À droite, à gauche, en d’énormes profondeurs, tapissées d’ombres denses, la voûte se creusait en salles successives, soutenues par des piliers géants. Çà et là, de fantastiques architectures se révélaient. Ici c’étaient, des flèches ; là, des frontons ; plus loin on apercevait des édifices étranges, au sein desquels des formes inconnues paraissaient se mouvoir.

Parfois, au milieu de ces nuits mystérieuses, un éclair jaillissait, bleu ou violet, jaune ou couleur d’opale, et soudainement la mer éclairée se laissait voir à d’incommensurables profondeurs.

« Voyez-vous, Isabelle, dit tout à coup Hubert, je trouve ici l’explication des aurores boréales si nombreuses dans les régions glacées. Il est manifeste pour moi, en ce moment, que les deux Pôles sont d’immenses condensateurs de fluides, et que les illuminations merveilleuses de ces eaux doivent projeter dans le ciel ces clartés étranges qui nous ont tant de fois stupéfiés d’admiration pendant notre hivernage de l’an passé.

— Vous devez avoir raison, Hubert, répondit la jeune fille. Mais, selon vous, quelle serait la cause de ce phénomène ?

— Je la cherche, fit le jeune homme, et ne la trouve pas. À moins que, pour expliquer ces effluences lumineuses en même temps que la force centrifuge qui repoussa votre père, nous n’admettions l’existence au Pôle d’un foyer extraordinairement actif de mouvement, quelque chose comme une cataracte géante déplaçant des milliards de mètres cubes d’eau.

— Et une telle cause suffirait à expliquer tout ce que nous voyons ?

— Sans doute, puisque la chaleur, la lumière, l’électricité ne sont que des modes d’un même principe, le mouvement. »

Ils furent interrompus à ce point de la conversation par un cri de Guerbraz.

Le matelot, qui se tenait à l’avant, l’œil appliqué aux lentilles de verre, attentif à surveiller la route, venait de jeter cette exclamation :

« Commandant, nous remontons, je crois ; voyez donc ! »

Hubert s’élança au panneau supérieur et découvrit le second rang de lentilles, un flot de jour inonda l’intérieur du bateau.

Et dans cette expansion soudaine de clarté, les lampes à incandescence parurent jaunir et se rouiller.

Le jeune officier, frappé de stupeur, courut au manomètre indiquant la pression.

« Mais non, dit-il. Nous ne remontons pas. »
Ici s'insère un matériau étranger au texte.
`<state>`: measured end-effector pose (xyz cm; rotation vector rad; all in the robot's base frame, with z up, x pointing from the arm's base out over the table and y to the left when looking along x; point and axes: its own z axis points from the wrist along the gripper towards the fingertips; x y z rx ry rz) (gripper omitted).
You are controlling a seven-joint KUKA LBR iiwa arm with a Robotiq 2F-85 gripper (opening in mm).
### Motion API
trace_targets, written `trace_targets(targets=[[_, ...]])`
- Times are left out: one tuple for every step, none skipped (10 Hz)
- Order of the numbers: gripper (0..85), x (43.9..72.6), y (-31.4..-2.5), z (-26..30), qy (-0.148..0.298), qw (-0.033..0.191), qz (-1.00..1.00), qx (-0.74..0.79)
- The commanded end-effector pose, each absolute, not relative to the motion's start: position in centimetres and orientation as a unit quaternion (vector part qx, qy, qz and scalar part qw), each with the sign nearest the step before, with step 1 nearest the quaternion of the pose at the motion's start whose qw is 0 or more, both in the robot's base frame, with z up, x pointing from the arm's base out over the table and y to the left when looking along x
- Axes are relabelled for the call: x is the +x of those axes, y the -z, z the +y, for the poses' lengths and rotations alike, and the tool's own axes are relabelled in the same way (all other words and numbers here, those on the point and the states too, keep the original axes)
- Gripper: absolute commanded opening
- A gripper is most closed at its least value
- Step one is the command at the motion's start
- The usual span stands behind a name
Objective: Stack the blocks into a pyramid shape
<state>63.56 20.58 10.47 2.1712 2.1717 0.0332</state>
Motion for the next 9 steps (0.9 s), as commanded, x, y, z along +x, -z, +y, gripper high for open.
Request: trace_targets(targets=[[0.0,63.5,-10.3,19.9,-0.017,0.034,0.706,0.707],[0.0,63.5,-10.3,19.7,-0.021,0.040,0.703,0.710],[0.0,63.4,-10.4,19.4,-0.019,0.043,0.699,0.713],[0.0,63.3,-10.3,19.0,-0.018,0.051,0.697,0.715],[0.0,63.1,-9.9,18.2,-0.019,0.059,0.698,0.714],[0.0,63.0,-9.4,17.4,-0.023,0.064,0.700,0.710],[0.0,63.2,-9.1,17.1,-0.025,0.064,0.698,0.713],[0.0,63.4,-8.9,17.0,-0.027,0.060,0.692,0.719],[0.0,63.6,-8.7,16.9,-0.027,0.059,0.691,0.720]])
Mue par un même sentiment de curiosité, Isabelle décoiffa tous les hublots supplémentaires. Un triple cri d’admiration s’éleva dans le sous-marin.

« Nous flottons en pleine lumière ! » prononça l’enthousiaste jeune fille.

Elle disait vrai.

C’était un éblouissement.

Si l’on n’avait eu comme points de repère les murailles et les colonnes qui soutenaient ce merveilleux édifice, on aurait pu se croire transportés en plein ciel, dans le rayonnement même du soleil.

À cent mètres au-dessus de leurs têtes, les voyageurs apercevaient la voûte, pareille à une toiture de cristal. Les parois et les colonnes se revêtaient de prismes étincelants. Saphirs, émeraudes, améthystes, les décoraient, sertissant par plaques des ruissellements de diamants. Dans les fonds, on voyait tomber des cascades de pierres précieuses, étranges. L’eau, devenue invisible, avait cédé la place à une atmosphère de clartés.

« Mon Dieu ! mon Dieu prononça Isabelle en adressant une prière au Créateur, que vos œuvres sont belles ! »

La température, dans cette onde, était d’une tiédeur printanière. Les voyageurs, dans leurs costumes polaires, avaient trop chaud. Ils se dépouillèrent de tout ce qui leur parut trop pesant.

« Où sommes-nous donc ? » questionna Hubert, pris d’une vague inquiétude.

Comme pour lui donner la réponse, brusquement l’illumination s’éteignit. Tout rentra dans de denses ténèbres.

En même temps un choc rude fit gémir toute la membrure du sous-marin. La Grâce de Dieu s’arrêta sur-le-champ.